Structural Design and Functional Performance in Chiropteran Wings: An Integrative Approach

Mechanical Properties of Wing Tissues

In parallel, my lab has documented variation in bone material properties within the wing skeleton of single bat species. We have shown that the mineral content declines, sometimes precipitously, from the shoulder to the wingtip, with variation in ash content in a single bat in some cases more than encompassing the entire previously documented range of variation for all mammalian limb bones (Papadimitriou, Swartz, and Kunz, in press). This material variation implies an great range of mechanical properties, given the dependence of stiffness, failure and yield strength and strain, and energy absorbing ability on mineralization. Perhaps equally importantly, and in concert with the proximodistally changing geometry of wing bones, this patterning of decreasing mineral content and thus changing bone density along the wing has significant implications for flight energetics.

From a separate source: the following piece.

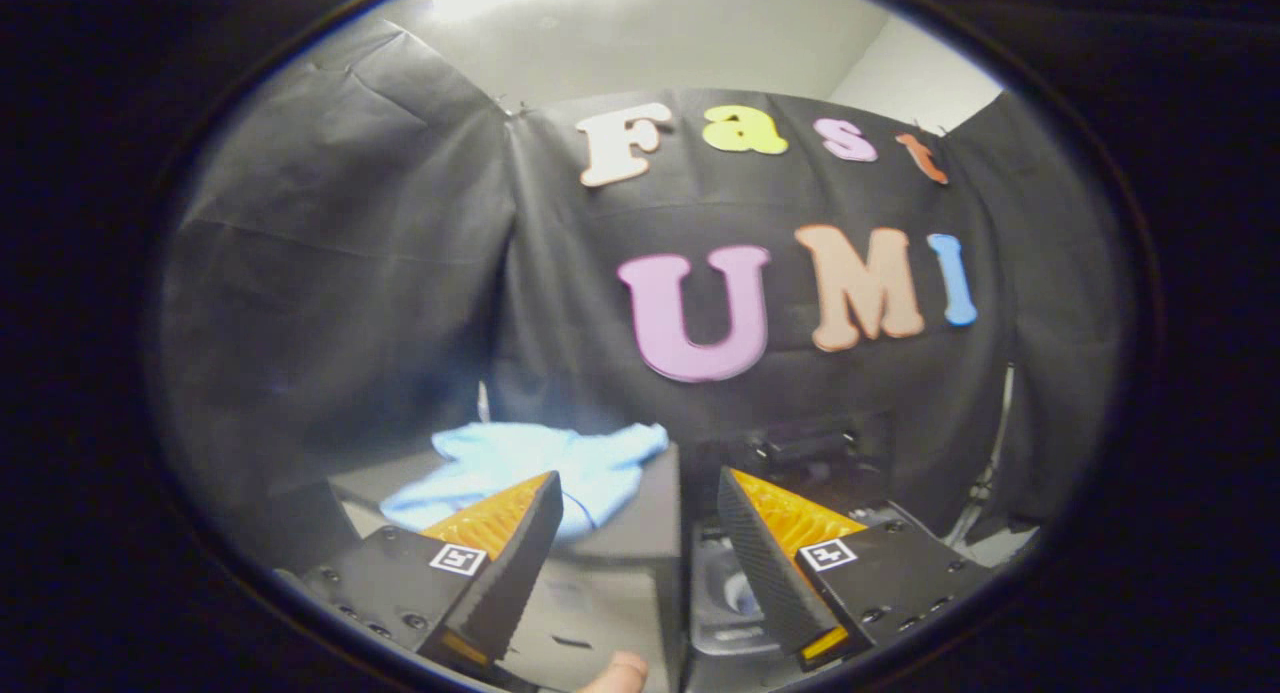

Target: Put the clothes into the washing machine and then close the washing machine lid.

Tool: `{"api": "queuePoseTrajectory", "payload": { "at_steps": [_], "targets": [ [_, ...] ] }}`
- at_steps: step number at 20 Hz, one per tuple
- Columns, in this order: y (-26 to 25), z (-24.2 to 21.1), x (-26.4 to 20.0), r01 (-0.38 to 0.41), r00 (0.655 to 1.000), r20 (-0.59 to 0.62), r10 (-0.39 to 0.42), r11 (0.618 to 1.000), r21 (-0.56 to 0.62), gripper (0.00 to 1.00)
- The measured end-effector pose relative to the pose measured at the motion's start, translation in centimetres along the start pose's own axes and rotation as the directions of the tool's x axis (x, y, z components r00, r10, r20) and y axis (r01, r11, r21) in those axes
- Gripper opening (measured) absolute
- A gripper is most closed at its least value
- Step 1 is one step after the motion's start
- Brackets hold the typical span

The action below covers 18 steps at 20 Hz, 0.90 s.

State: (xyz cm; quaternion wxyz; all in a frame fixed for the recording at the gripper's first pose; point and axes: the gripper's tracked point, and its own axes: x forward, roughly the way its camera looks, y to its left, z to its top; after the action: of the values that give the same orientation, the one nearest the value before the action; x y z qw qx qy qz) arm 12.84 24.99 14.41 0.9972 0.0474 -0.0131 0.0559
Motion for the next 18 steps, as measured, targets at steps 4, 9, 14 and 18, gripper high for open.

I have developed a model to quantify the magnitude of the effect of changing geometry and density on wing mass moments of inertia, and have shown that the specializations of bat wing bones will decrease inertial power several-fold, significantly reducing the metabolic cost of flight (Swartz, 1996b).

My work on the functional design of the wing skeleton has highlighted the importance of the non-bony "skeleton" of the wings as well. In bats, the skin serves not only as a regulatory and protective organ, but as a primary locomotor structure, and as such, has a highly developed connective tissue structural framework. I have begun to investigate the mechanical properties of this membrane, and have shown that the skin of a single wing, much like the bony tissue, encompasses an extraordinary range of mechanical characteristics (Swartz et al., 1996). These characteristics vary in direct relation to the underlying gross architecture of the wing's collagen-elastin structural network, and differ both among wing regions and among taxa, with large-bodied, load-carrying taxa characterized by some of the strongest and stiffest skins among mammals. In keeping with energetic constraints on flight, we have also demonstrated that bat skin is several times thinner than predictions based on body size, and thus meets unusually extreme mechanical demands with a significantly reduced mass (Swartz et al., 1996). Together, these studies on the functional behavior, morphology, and mechanical properties of bat wings demonstrate that the wing must be viewed as comprising at least two distinct regions, each of which is unique among mammalian limbs in its mechanics and design, but in dramatically different ways.